Perfect paintings for the back of any closet, crawl space, or basement. (More words about art below, but first, the art...)
I am, among other things, a person who puts paint onto various surfaces. My work could be described as abstract, ironic, gestural, viscerally inconsistent, glibly existential, and — according to my daughter — so pretty.
You can learn everything you need to know about my paintings by just looking at them. But if it’s important to you to get my take on the philosophical underpinnings of my art (boring), your best bet is to just corner me and start asking pointed questions.
I’m too polite (cowardly) to walk away, so you'll probably get answers, reluctant though they may be.
In the meantime, my “artist statement” is simple…
I make stuff I want to hang on my walls. If other people want to hang it on their walls, too, we can make that happen. Maybe.
Let me expand at the risk of sounding pedantic and self-important…
Most importantly in day-to-day life, ‘What is art’ is a domestic question.
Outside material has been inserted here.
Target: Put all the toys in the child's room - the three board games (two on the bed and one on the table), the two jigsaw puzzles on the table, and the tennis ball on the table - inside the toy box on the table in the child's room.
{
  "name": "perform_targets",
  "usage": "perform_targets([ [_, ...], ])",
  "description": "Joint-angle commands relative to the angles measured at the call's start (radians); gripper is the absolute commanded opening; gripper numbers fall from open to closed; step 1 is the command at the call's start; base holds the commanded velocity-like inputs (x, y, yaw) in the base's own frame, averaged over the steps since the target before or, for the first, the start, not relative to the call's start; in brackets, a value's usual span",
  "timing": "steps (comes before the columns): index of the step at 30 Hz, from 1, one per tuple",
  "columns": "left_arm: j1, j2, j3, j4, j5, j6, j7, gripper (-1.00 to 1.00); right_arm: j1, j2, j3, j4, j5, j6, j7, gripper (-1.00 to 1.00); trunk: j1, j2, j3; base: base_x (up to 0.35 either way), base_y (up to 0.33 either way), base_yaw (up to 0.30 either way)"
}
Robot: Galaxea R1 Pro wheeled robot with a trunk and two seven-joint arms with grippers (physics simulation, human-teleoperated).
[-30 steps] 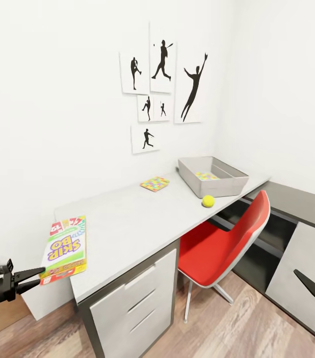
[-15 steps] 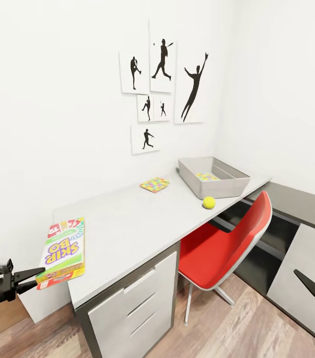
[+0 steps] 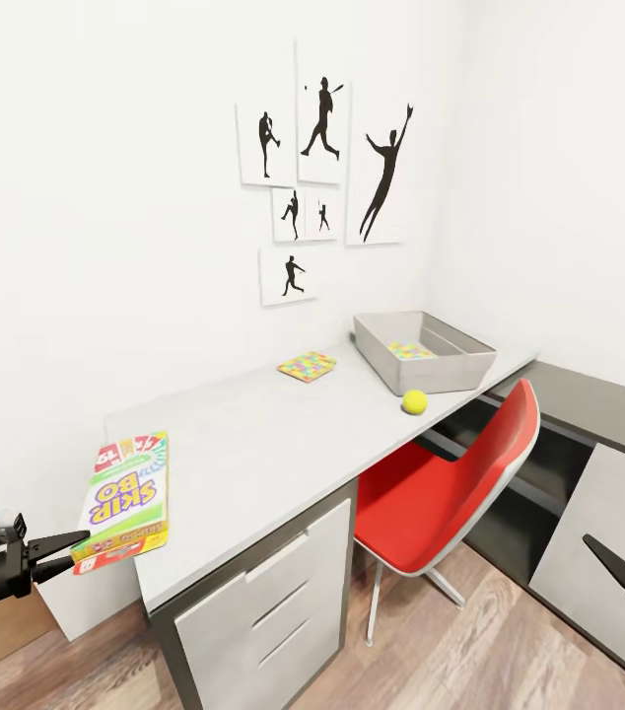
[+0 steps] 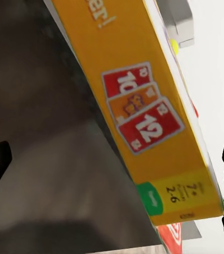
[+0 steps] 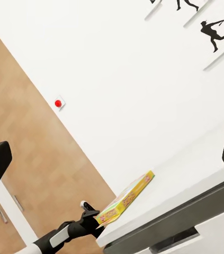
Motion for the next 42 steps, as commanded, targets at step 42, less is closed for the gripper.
perform_targets([
  [42, -0.001, -0.001, 0.0, 0.0, 0.002, 0.01, -0.002, 1.0, 0.0, 0.0, 0.001, -0.001, 0.024, 0.011, 0.0, 1.0, 0.0, 0.0, -0.001, 0.0, 0.0, 0.0],
])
Sure it can be bandied about in public discourse like it’s culturally important. (Which it is? A little bit? Maybe?) But when and how do most of us really experience art?
At home! Sitting in the living room or lying in bed or looking through our shower doors at whatever’s above the toilet. It’s the walls of our own houses and apartments where we interact the most often and the most directly with visual art.
And that’s what I want to create for. Blank walls. Ideally blank walls in the spaces where people feel free to put down the facade of caring about “important” art and just want things to make them feel comfortable, remind them of something they felt one time, and maybe but not necessarily spark a conversation or two.
In this scenario, ’What is art’ stops being a big, philosophical question and becomes a personal one instead. Like I said, it’s a domestic question. It’s most interesting when it's asked between partners over a second bottle of wine, not by critics holding forth in articles that only 23 people read, editor included.
Art is whatever you and your co-habitators think is worth hammering a nail into the wall for. If that’s one of my paintings, awesome. If it’s a live-laugh-love mirror from Bed Bath and Beyond, you know what, go wild. Be you. That’s awesome, too.